» **Exercise requirements**:
Nothing but the records, transcribed exactly, should appear in the answer; leave the pictures out.

» **Entries supplied**:
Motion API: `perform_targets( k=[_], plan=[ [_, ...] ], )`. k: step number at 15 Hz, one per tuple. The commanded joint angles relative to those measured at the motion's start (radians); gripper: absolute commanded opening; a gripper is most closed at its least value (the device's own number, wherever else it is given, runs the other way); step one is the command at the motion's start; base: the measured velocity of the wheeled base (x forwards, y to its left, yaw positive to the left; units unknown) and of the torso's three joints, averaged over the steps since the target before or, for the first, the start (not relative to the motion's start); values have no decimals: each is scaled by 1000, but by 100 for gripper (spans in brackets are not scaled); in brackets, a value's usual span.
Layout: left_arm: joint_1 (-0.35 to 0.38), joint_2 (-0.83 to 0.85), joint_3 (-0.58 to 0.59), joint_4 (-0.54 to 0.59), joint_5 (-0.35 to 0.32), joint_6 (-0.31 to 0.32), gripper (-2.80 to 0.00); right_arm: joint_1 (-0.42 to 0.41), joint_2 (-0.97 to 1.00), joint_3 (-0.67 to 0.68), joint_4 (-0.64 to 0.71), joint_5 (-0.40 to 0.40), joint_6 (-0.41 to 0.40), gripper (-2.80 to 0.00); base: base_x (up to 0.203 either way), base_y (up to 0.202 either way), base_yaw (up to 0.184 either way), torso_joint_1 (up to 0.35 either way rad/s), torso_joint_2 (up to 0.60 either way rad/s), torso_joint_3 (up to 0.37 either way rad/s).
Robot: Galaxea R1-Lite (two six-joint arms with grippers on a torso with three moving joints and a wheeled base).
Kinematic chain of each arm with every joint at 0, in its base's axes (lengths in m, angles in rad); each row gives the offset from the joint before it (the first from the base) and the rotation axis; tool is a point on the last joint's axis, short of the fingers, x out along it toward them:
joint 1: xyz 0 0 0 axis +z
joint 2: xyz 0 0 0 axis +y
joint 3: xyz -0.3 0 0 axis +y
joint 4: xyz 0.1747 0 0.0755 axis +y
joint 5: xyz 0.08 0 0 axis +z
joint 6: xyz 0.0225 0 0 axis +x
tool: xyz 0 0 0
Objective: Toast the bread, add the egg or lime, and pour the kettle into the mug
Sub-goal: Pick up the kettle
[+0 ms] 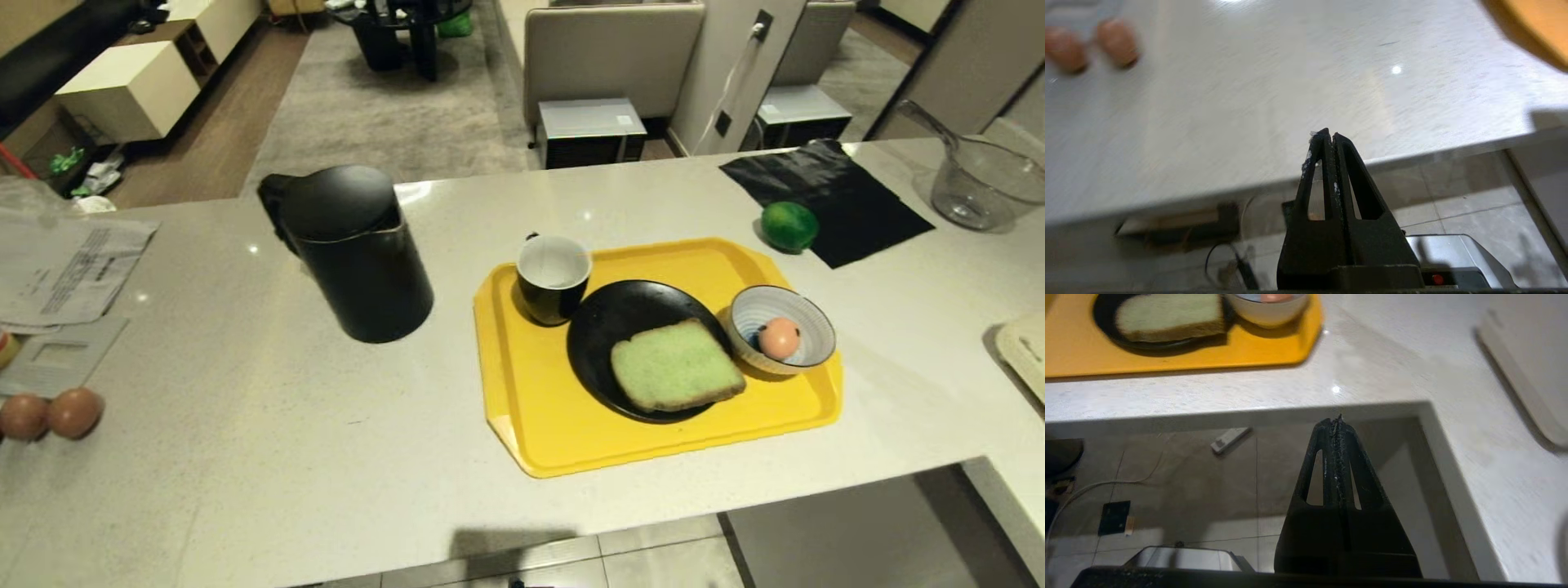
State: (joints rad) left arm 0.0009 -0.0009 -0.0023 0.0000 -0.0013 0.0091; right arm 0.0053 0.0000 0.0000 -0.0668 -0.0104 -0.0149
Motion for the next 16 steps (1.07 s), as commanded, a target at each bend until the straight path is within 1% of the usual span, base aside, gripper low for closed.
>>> perform_targets(
  k=[1,5,8,10,11,13,15,16],
  plan=[
    [0,1,0,0,0,0,-280,1,2,26,-1,0,0,-280,3,11,-199,-6,-2,6],
    [1,0,0,0,0,0,-280,1,2,26,-1,-2,4,-280,1,10,-192,4,1,1],
    [0,0,-10,-4,8,0,-280,1,2,26,-1,-6,6,-280,1,3,-54,-1,0,2],
    [1,0,-81,-1,39,0,-280,1,2,26,-1,-6,6,-280,0,0,0,0,0,0],
    [1,1,-137,26,54,0,-280,1,2,26,-1,-6,6,-280,0,0,0,0,0,0],
    [2,1,-276,144,76,0,-280,1,2,26,-2,-6,6,-280,0,0,0,0,0,0],
    [3,2,-425,322,97,0,-280,1,2,26,-1,-6,6,-280,0,0,0,0,0,0],
    [4,3,-486,426,120,0,-280,1,2,26,-2,-6,6,-280,0,0,0,0,0,0]
  ],
)
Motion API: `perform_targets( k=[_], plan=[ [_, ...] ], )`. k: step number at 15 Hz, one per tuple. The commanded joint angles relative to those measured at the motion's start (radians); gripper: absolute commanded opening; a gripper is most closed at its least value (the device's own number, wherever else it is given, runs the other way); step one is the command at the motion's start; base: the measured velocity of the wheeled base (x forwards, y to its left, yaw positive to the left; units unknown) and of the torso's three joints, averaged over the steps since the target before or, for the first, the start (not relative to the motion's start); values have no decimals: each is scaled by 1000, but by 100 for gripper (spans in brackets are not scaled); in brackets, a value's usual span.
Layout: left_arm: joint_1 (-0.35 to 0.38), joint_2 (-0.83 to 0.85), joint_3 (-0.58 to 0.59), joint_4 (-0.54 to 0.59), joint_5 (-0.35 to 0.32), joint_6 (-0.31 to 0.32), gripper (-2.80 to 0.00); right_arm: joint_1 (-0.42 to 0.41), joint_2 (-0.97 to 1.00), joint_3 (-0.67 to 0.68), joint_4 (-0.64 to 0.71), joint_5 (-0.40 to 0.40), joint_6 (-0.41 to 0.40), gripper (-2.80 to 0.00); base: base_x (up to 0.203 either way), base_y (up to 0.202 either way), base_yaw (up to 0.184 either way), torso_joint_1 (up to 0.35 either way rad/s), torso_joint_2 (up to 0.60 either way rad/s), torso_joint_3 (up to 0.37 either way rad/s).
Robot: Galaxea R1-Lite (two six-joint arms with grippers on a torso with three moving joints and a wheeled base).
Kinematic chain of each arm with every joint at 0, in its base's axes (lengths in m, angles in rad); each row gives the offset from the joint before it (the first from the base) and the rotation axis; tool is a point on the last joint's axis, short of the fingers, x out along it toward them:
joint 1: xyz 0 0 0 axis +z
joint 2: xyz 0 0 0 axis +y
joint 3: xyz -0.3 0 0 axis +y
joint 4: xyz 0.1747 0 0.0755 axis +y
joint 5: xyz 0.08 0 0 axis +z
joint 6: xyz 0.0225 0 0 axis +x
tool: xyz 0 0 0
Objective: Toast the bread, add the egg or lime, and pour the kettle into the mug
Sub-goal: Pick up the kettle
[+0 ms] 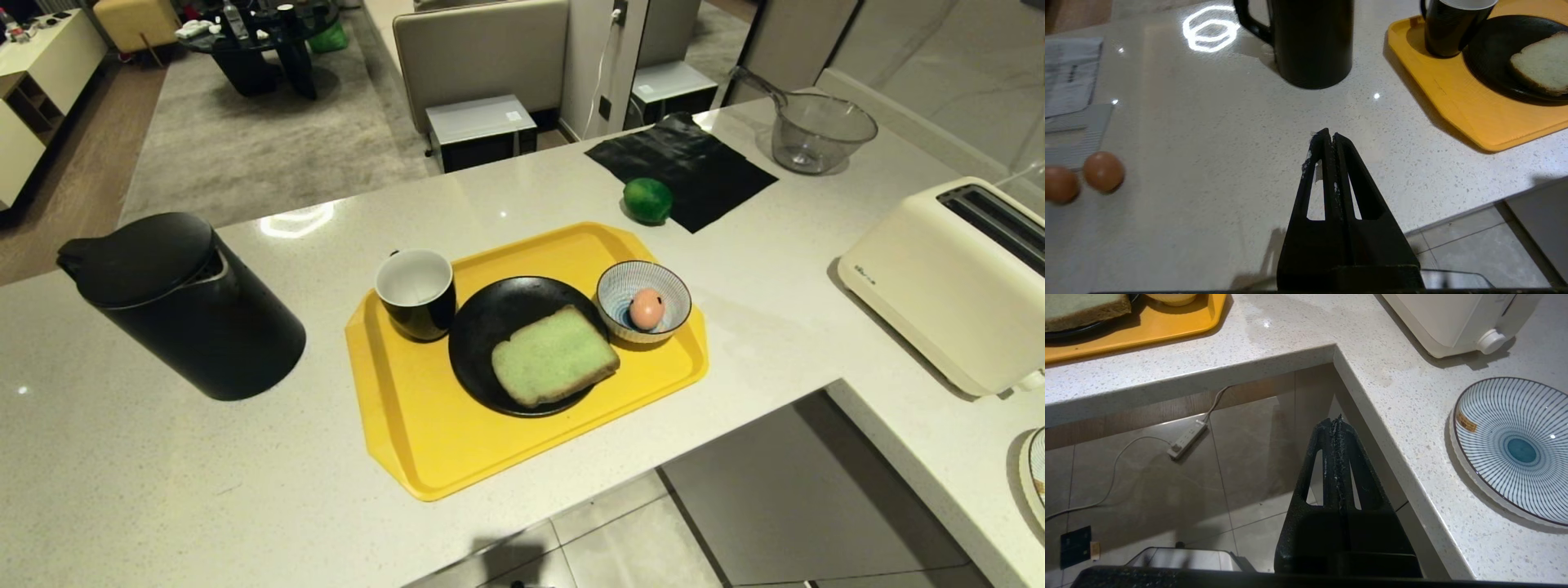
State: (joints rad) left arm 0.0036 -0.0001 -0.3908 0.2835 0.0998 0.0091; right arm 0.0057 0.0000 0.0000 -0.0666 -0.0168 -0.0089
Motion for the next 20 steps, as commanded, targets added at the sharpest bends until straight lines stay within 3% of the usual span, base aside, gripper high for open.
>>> perform_targets(
  k=[1,3,8,9,12,15,17,20],
  plan=[
    [1,1,-127,211,74,-4,-280,0,2,26,-1,0,0,-280,0,0,0,0,0,0],
    [1,2,-153,236,127,-20,-280,0,2,26,-1,0,0,-280,0,0,0,0,0,0],
    [0,174,-310,259,134,-25,-280,0,2,26,-1,0,0,-280,0,0,0,0,0,0],
    [0,225,-329,257,136,-44,-280,0,2,26,-1,0,0,-280,0,0,0,0,0,0],
    [-47,347,-400,263,143,-194,-280,0,2,26,-1,0,0,-280,0,0,0,0,0,0],
    [-79,391,-396,244,142,-214,-280,0,2,26,-1,0,0,-280,0,0,0,0,0,0],
    [-142,405,-396,204,147,-214,-280,0,2,26,-1,0,0,-280,0,0,0,0,0,0],
    [-200,460,-399,193,259,-287,-280,0,2,26,-2,0,0,-280,0,0,0,0,0,0]
  ],
)
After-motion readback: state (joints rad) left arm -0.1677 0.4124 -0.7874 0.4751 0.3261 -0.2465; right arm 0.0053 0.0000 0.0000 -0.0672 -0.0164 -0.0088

» **Task solution**:
Motion API: `perform_targets( k=[_], plan=[ [_, ...] ], )`. k: step number at 15 Hz, one per tuple. The commanded joint angles relative to those measured at the motion's start (radians); gripper: absolute commanded opening; a gripper is most closed at its least value (the device's own number, wherever else it is given, runs the other way); step one is the command at the motion's start; base: the measured velocity of the wheeled base (x forwards, y to its left, yaw positive to the left; units unknown) and of the torso's three joints, averaged over the steps since the target before or, for the first, the start (not relative to the motion's start); values have no decimals: each is scaled by 1000, but by 100 for gripper (spans in brackets are not scaled); in brackets, a value's usual span.
Layout: left_arm: joint_1 (-0.35 to 0.38), joint_2 (-0.83 to 0.85), joint_3 (-0.58 to 0.59), joint_4 (-0.54 to 0.59), joint_5 (-0.35 to 0.32), joint_6 (-0.31 to 0.32), gripper (-2.80 to 0.00); right_arm: joint_1 (-0.42 to 0.41), joint_2 (-0.97 to 1.00), joint_3 (-0.67 to 0.68), joint_4 (-0.64 to 0.71), joint_5 (-0.40 to 0.40), joint_6 (-0.41 to 0.40), gripper (-2.80 to 0.00); base: base_x (up to 0.203 either way), base_y (up to 0.202 either way), base_yaw (up to 0.184 either way), torso_joint_1 (up to 0.35 either way rad/s), torso_joint_2 (up to 0.60 either way rad/s), torso_joint_3 (up to 0.37 either way rad/s).
Robot: Galaxea R1-Lite (two six-joint arms with grippers on a torso with three moving joints and a wheeled base).
Kinematic chain of each arm with every joint at 0, in its base's axes (lengths in m, angles in rad); each row gives the offset from the joint before it (the first from the base) and the rotation axis; tool is a point on the last joint's axis, short of the fingers, x out along it toward them:
joint 1: xyz 0 0 0 axis +z
joint 2: xyz 0 0 0 axis +y
joint 3: xyz -0.3 0 0 axis +y
joint 4: xyz 0.1747 0 0.0755 axis +y
joint 5: xyz 0.08 0 0 axis +z
joint 6: xyz 0.0225 0 0 axis +x
tool: xyz 0 0 0
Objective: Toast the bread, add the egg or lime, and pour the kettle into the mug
Sub-goal: Pick up the kettle
[+0 ms] 
State: (joints rad) left arm 0.0009 -0.0009 -0.0023 0.0000 -0.0013 0.0091; right arm 0.0053 0.0000 0.0000 -0.0668 -0.0104 -0.0149
Motion for the next 16 steps (1.07 s), as commanded, a target at each bend until the straight path is within 1% of the usual span, base aside, gripper low for closed.
>>> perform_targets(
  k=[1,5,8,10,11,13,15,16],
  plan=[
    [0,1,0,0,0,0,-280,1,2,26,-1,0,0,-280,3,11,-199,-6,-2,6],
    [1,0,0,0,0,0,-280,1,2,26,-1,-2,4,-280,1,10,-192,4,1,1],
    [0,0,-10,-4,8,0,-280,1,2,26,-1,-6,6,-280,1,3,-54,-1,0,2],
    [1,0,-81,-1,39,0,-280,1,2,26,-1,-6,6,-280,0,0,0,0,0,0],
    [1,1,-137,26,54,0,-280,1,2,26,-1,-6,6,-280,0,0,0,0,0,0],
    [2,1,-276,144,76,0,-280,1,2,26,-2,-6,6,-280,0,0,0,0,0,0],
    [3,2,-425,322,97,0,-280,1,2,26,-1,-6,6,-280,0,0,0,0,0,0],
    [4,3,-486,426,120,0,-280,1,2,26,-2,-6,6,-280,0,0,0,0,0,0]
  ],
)
Motion API: `perform_targets( k=[_], plan=[ [_, ...] ], )`. k: step number at 15 Hz, one per tuple. The commanded joint angles relative to those measured at the motion's start (radians); gripper: absolute commanded opening; a gripper is most closed at its least value (the device's own number, wherever else it is given, runs the other way); step one is the command at the motion's start; base: the measured velocity of the wheeled base (x forwards, y to its left, yaw positive to the left; units unknown) and of the torso's three joints, averaged over the steps since the target before or, for the first, the start (not relative to the motion's start); values have no decimals: each is scaled by 1000, but by 100 for gripper (spans in brackets are not scaled); in brackets, a value's usual span.
Layout: left_arm: joint_1 (-0.35 to 0.38), joint_2 (-0.83 to 0.85), joint_3 (-0.58 to 0.59), joint_4 (-0.54 to 0.59), joint_5 (-0.35 to 0.32), joint_6 (-0.31 to 0.32), gripper (-2.80 to 0.00); right_arm: joint_1 (-0.42 to 0.41), joint_2 (-0.97 to 1.00), joint_3 (-0.67 to 0.68), joint_4 (-0.64 to 0.71), joint_5 (-0.40 to 0.40), joint_6 (-0.41 to 0.40), gripper (-2.80 to 0.00); base: base_x (up to 0.203 either way), base_y (up to 0.202 either way), base_yaw (up to 0.184 either way), torso_joint_1 (up to 0.35 either way rad/s), torso_joint_2 (up to 0.60 either way rad/s), torso_joint_3 (up to 0.37 either way rad/s).
Robot: Galaxea R1-Lite (two six-joint arms with grippers on a torso with three moving joints and a wheeled base).
Kinematic chain of each arm with every joint at 0, in its base's axes (lengths in m, angles in rad); each row gives the offset from the joint before it (the first from the base) and the rotation axis; tool is a point on the last joint's axis, short of the fingers, x out along it toward them:
joint 1: xyz 0 0 0 axis +z
joint 2: xyz 0 0 0 axis +y
joint 3: xyz -0.3 0 0 axis +y
joint 4: xyz 0.1747 0 0.0755 axis +y
joint 5: xyz 0.08 0 0 axis +z
joint 6: xyz 0.0225 0 0 axis +x
tool: xyz 0 0 0
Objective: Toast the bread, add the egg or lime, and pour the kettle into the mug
Sub-goal: Pick up the kettle
[+0 ms] 
State: (joints rad) left arm 0.0036 -0.0001 -0.3908 0.2835 0.0998 0.0091; right arm 0.0057 0.0000 0.0000 -0.0666 -0.0168 -0.0089
Motion for the next 20 steps, as commanded, targets added at the sharpest bends until straight lines stay within 3% of the usual span, base aside, gripper high for open.
>>> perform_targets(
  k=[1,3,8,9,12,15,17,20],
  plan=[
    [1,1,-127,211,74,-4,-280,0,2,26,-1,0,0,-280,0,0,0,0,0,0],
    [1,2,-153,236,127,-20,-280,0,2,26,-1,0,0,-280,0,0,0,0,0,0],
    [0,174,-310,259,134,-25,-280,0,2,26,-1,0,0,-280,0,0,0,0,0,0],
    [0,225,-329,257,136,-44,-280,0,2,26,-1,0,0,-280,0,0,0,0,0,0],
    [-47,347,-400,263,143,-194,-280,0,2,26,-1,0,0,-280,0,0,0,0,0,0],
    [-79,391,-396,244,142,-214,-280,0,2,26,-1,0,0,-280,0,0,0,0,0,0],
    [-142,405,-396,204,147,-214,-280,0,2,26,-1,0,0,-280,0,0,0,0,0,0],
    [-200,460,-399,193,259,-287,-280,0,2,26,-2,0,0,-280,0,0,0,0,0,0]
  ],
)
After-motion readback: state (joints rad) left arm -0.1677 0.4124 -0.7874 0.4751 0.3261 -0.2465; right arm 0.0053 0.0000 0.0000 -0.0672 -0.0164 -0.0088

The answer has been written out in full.